Your instructions: Every line with the string "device" must be copied from the entries below.

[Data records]
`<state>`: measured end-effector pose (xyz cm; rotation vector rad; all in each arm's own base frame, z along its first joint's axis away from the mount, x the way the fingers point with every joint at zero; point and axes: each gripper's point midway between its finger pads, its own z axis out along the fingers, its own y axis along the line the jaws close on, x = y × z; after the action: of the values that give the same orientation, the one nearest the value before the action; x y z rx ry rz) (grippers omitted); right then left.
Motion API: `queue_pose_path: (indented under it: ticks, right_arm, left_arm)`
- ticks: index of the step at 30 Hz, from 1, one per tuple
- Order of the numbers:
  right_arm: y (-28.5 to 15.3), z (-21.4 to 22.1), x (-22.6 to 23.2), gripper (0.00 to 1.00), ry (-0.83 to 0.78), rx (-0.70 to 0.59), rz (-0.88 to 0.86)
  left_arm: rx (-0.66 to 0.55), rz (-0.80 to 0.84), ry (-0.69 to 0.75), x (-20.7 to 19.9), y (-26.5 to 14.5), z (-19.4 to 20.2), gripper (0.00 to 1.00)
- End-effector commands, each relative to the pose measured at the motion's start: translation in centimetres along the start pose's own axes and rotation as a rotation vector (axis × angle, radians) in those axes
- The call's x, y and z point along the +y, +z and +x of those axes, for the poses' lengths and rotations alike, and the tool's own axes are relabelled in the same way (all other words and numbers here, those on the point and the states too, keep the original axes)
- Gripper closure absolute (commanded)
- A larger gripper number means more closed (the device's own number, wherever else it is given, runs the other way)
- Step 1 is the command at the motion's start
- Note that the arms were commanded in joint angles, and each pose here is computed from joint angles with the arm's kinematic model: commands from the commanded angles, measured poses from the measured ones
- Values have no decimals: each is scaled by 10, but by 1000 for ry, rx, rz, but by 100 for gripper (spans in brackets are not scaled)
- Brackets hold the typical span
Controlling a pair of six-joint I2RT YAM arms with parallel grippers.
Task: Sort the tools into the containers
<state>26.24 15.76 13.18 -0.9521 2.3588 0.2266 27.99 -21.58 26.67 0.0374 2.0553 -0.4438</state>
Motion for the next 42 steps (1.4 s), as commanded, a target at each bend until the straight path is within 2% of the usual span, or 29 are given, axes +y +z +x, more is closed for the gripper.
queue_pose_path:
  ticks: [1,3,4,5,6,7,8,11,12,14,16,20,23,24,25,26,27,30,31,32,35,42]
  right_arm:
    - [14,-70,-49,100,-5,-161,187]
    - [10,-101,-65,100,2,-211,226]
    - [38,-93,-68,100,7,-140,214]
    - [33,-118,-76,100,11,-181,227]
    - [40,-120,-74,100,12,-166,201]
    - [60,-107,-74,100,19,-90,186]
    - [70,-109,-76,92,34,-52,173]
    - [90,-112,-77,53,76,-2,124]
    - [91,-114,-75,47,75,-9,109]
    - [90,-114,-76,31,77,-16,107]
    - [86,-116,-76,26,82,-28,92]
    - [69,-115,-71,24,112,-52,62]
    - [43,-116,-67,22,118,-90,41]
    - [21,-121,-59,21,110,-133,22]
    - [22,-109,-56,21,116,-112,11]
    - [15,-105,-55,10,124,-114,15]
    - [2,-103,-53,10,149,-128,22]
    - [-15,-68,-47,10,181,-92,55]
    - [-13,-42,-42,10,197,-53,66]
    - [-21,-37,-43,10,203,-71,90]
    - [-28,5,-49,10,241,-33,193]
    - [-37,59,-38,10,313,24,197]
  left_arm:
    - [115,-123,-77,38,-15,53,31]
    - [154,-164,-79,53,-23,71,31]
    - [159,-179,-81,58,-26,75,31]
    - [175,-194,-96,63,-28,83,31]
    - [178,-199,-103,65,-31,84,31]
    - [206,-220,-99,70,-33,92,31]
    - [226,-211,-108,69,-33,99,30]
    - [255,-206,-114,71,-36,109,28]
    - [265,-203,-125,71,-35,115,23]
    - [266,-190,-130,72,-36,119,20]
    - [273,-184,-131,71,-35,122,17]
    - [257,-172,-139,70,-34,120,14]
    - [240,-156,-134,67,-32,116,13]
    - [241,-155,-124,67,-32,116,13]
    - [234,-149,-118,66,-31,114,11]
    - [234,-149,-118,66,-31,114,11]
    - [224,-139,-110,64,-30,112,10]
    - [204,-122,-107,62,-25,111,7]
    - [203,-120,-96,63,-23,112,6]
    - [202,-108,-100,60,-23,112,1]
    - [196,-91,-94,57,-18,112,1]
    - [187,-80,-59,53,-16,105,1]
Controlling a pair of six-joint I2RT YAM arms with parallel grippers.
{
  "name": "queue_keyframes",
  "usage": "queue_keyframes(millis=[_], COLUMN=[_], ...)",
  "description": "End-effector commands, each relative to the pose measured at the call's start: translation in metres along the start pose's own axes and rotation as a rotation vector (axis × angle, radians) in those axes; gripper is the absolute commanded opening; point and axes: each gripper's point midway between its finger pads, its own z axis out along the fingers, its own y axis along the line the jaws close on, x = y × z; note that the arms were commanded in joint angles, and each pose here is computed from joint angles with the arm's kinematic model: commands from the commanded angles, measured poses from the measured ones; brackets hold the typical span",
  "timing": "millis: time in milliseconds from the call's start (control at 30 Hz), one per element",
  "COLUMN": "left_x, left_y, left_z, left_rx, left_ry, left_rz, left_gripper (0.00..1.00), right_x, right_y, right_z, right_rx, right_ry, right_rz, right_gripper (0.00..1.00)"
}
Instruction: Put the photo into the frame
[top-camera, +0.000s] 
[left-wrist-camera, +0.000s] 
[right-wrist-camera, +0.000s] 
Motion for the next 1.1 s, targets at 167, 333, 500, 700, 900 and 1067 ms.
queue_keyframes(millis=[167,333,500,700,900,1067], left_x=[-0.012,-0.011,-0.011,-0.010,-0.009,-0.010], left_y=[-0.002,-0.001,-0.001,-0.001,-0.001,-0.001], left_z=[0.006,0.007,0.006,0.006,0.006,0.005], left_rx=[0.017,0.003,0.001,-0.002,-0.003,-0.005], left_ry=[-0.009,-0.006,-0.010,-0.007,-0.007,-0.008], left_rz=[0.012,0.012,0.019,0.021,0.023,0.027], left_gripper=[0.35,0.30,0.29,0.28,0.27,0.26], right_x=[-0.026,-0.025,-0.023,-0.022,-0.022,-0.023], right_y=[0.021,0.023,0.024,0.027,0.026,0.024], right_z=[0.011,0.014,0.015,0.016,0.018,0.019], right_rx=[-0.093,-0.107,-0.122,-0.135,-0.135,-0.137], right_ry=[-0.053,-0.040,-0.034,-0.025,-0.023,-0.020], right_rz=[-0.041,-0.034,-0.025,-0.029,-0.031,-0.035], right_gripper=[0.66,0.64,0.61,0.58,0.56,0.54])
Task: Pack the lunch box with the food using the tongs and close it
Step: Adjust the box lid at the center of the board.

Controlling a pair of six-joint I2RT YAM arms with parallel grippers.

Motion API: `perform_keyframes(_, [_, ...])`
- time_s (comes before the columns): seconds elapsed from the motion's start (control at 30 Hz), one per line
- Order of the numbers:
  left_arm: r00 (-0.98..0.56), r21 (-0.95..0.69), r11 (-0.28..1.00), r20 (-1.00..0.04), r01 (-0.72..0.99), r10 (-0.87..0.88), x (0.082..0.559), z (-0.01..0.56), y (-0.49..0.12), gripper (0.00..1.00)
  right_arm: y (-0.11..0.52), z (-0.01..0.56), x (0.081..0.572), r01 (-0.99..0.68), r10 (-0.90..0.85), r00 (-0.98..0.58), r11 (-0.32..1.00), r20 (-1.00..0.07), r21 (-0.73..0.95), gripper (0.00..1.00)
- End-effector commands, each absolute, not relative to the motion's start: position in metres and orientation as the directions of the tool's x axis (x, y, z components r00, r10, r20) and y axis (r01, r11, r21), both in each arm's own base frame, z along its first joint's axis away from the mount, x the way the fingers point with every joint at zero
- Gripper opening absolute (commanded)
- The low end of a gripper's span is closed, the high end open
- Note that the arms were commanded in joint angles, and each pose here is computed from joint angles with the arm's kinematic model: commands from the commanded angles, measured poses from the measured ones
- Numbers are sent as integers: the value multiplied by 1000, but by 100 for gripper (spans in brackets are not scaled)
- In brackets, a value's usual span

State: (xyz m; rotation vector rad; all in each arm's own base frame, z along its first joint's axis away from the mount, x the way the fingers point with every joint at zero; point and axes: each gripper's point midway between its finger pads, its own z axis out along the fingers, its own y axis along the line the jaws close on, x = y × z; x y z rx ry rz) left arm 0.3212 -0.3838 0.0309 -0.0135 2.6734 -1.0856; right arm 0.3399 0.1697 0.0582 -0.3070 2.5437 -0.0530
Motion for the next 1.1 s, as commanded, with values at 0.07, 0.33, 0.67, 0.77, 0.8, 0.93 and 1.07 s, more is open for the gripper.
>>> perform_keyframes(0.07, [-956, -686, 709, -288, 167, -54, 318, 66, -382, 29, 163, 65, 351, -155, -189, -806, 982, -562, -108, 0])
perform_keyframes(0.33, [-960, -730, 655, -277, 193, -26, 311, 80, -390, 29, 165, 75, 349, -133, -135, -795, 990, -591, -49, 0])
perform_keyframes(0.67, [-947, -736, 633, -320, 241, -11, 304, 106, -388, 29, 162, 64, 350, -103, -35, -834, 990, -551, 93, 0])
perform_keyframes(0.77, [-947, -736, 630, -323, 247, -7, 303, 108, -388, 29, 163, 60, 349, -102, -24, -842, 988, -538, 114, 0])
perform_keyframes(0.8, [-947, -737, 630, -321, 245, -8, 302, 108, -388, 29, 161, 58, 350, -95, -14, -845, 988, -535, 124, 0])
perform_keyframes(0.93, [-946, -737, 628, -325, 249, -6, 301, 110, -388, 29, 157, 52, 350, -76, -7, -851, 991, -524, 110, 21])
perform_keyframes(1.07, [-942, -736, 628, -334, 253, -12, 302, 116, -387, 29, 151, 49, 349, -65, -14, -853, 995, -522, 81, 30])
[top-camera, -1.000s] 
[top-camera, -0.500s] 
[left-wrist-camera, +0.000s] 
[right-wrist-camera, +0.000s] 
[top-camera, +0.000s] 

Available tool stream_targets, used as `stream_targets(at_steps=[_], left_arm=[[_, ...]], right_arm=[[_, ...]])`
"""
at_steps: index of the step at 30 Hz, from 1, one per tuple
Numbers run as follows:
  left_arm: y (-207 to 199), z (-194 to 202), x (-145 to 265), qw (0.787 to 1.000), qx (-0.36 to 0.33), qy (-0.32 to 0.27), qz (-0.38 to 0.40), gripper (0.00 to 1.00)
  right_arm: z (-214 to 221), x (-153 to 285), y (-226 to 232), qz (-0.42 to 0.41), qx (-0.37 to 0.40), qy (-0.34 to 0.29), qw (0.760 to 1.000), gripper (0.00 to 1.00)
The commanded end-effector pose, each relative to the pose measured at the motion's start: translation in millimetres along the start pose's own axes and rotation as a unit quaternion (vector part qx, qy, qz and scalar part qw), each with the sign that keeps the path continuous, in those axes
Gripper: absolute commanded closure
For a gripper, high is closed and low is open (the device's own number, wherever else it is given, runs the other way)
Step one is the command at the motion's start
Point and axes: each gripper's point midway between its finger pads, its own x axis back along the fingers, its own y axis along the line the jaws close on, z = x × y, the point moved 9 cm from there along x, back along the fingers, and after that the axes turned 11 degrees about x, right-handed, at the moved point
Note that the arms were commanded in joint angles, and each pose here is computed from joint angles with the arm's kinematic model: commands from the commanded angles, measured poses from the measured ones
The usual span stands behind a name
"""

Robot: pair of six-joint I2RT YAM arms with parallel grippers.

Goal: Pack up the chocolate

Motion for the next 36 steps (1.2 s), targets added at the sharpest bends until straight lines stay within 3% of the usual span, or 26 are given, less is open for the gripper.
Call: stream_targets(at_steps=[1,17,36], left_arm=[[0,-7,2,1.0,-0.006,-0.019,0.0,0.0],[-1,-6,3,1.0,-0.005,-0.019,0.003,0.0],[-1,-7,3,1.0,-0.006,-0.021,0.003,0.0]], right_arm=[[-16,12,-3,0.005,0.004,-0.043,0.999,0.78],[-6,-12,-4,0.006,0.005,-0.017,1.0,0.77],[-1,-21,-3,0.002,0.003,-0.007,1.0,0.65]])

Completed exercise:
- A larger gripper number means more closed (the device's own number, wherever else it is given, runs the other way)
For a gripper, high is closed and low is open (the device's own number, wherever else it is given, runs the other way)

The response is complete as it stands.